:: Problem to work on ::
A word-for-word copy of the listing that follows is required.

:: Material provided ::
--- START ---
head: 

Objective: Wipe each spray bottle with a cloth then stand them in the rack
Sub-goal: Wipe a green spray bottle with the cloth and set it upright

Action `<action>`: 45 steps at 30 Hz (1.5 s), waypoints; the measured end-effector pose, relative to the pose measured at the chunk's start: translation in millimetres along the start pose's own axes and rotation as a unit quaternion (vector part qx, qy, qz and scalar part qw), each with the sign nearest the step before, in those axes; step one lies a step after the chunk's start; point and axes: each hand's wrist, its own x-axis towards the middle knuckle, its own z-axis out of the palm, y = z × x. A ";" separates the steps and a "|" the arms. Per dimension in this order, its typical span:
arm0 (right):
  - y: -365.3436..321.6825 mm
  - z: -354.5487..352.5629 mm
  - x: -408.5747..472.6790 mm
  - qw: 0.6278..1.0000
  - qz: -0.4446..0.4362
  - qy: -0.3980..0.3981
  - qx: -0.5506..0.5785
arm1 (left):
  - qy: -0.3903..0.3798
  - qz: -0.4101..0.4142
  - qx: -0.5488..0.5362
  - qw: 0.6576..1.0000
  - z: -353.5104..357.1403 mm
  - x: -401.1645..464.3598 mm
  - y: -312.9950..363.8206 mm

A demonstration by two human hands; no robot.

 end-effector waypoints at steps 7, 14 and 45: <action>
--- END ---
:: Output of the task ::
head: 

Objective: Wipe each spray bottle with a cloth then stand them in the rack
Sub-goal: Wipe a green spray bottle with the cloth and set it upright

Action `<action>`: 45 steps at 30 Hz (1.5 s), waypoints; the measured end-effector pose, relative to the pose measured at the chunk's start: translation in millimetres along the start pose's own axes and rotation as a unit quaternion (vector part qx, qy, qz and scalar part qw), each with the sign nearest the step before, in those axes; step one lies a step after the chunk's start; point and axes: each hand's wrist, its own x-axis towards the middle knuckle, its own z-axis out of the palm, y = z × x. A ";" separates the steps and a "|" the arms. Per dimension in this order, its typical span:
arm0 (right):
  - y: -365.3436..321.6825 mm
  - z: -354.5487..352.5629 mm
  - x: -408.5747..472.6790 mm
  - qw: 0.6278..1.0000
  - qz: -0.4446..0.4362
  - qy: -0.3980..0.3981
  - qx: -0.5506..0.5785
arm1 (left):
  - qy: -0.3903..0.3798
  - qz: -0.4101..0.4142
  - qx: -0.5488..0.5362
  - qw: 0.6576..1.0000
  - z: -353.5104..357.1403 mm
  - x: -401.1645..464.3598 mm
  - y: -312.9950..363.8206 mm

A demonstration by two human hands; no robot.

 end-effector waypoints at steps 7, 14 and 45: <action>

Nothing else goes in the answer.